Coca-Cola European Partners Continues Focus on Driving Profitable Revenue Growth
Coca-Cola European Partners, the world’s largest Coca-Cola bottler based on revenue, has reported a 7% increase in revenue to €5.80 billion for the six months ended 28 June 2019 as comparable volume growth of 3.0% was partly offset by the impact of last year’s soft drinks tax changes. Comparable operating profit at €770 million, rose by10.5% and by 20% on a reported basis, reflecting revenue growth and merger synergies of €55 million during the period.
Coca-Cola European Partners serves a consumer population of over 300 million across Western Europe, including Andorra, Belgium, continental France, Germany, Great Britain, Iceland, Luxembourg, Monaco, the Netherlands, Norway, Portugal, Spain and Sweden.
Damian Gammell, chief executive of Coca-Cola European Partners, comments: “We are one of the world’s largest beverage companies with both a solid track record of performance as well as an exciting future, supported by a 24,000 strong team of talented and engaged people. We are fortunate to have the world’s best non-alcoholic ready-to-drink brands where we have a leading position within our dynamic and growing market. We are taking the decisions today to invest in the capabilities that we know we will need to win tomorrow. All underpinned by an aligned relationship with The Coca-Cola Company and a strong sustainability agenda, particularly around packaging, where we are taking action and leading innovation.”

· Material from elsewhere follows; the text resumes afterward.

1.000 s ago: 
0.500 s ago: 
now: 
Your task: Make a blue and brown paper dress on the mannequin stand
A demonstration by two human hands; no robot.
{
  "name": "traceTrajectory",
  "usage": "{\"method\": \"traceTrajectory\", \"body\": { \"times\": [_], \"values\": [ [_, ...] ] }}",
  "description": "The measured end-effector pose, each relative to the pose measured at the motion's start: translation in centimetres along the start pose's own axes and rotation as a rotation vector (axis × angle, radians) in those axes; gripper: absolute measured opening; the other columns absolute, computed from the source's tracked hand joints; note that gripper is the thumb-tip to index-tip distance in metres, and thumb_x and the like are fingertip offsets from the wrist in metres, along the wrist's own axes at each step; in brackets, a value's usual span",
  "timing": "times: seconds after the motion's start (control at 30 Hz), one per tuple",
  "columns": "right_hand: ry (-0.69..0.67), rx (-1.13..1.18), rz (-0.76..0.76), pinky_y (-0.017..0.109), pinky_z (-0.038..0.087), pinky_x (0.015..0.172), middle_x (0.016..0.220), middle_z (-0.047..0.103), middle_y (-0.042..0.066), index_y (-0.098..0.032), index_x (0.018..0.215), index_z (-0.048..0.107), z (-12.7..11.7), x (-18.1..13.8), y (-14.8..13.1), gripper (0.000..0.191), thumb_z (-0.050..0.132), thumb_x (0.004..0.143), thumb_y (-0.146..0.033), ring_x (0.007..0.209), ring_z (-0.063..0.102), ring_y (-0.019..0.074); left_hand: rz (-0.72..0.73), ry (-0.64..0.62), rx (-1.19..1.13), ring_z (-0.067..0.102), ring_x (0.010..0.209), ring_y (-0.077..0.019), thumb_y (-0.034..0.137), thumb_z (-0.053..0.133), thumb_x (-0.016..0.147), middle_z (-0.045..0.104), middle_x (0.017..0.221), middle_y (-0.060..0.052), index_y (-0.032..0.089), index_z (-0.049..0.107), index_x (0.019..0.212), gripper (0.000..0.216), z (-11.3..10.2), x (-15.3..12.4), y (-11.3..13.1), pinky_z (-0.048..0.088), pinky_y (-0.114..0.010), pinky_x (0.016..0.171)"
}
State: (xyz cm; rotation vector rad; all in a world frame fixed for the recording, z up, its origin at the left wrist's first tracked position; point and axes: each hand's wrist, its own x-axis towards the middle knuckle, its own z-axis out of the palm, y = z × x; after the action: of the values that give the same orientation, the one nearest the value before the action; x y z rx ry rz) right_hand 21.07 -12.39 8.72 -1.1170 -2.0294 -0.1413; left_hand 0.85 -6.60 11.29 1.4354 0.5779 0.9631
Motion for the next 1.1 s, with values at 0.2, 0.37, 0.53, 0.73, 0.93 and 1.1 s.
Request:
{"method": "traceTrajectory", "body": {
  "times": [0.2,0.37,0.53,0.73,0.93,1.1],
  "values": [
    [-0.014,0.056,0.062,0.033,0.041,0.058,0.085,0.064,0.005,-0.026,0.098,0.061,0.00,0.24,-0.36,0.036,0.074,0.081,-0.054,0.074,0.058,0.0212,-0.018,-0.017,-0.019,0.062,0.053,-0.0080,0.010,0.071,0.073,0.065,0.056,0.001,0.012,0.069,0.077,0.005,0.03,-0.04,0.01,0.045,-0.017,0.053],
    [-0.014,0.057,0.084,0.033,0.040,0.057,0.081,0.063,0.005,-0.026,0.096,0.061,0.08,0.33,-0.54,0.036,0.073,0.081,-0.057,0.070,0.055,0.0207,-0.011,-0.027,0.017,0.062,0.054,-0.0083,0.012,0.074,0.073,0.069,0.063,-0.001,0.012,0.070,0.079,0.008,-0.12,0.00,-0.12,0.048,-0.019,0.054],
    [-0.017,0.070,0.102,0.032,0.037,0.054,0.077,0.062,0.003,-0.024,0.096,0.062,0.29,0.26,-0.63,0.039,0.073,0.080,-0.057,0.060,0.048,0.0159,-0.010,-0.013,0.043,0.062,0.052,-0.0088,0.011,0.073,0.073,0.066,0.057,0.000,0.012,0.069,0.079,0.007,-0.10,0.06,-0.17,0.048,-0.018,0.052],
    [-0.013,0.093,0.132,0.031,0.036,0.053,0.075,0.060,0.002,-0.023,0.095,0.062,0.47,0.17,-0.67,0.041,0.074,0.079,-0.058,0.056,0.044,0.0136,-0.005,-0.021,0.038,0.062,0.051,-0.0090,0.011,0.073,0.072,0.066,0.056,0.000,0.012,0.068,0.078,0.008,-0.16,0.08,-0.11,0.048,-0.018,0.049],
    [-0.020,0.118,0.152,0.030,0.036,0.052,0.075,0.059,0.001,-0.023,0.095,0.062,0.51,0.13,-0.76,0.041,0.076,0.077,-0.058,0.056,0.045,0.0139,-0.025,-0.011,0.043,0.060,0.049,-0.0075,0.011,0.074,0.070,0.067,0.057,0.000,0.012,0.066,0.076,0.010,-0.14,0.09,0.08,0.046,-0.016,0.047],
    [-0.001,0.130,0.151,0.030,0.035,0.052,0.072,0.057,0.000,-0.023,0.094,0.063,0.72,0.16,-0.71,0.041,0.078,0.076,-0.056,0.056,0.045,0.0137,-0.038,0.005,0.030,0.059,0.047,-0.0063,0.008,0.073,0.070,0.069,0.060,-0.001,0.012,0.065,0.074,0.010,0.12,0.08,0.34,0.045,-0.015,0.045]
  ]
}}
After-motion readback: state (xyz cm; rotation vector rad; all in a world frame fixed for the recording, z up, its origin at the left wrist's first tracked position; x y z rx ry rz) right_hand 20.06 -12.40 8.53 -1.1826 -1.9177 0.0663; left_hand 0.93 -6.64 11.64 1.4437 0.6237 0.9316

“We have delivered a good first-half performance, reflecting our continued focus on driving profitable revenue growth through price and mix realisation and solid in market execution, alongside the successful closure of our merger commitments. We remain focused on building this momentum, albeit following a strong third quarter last year, including scaling up on some of our exciting innovations like Coke Energy and the recently launched Costa ready-to-drink coffee in Great Britain.”
Coca-Cola European Partners has reaffirmed its full- year guidance for 2019 of revenue growth in the low single-digit range excluding the impact of incremental soft drinks taxes of approximately 1.0%, operating profit growth between 6-7%, capital expenditures of approximately €525-575 million and return on invested capital (ROIC) to improve by approximately 40 basis points.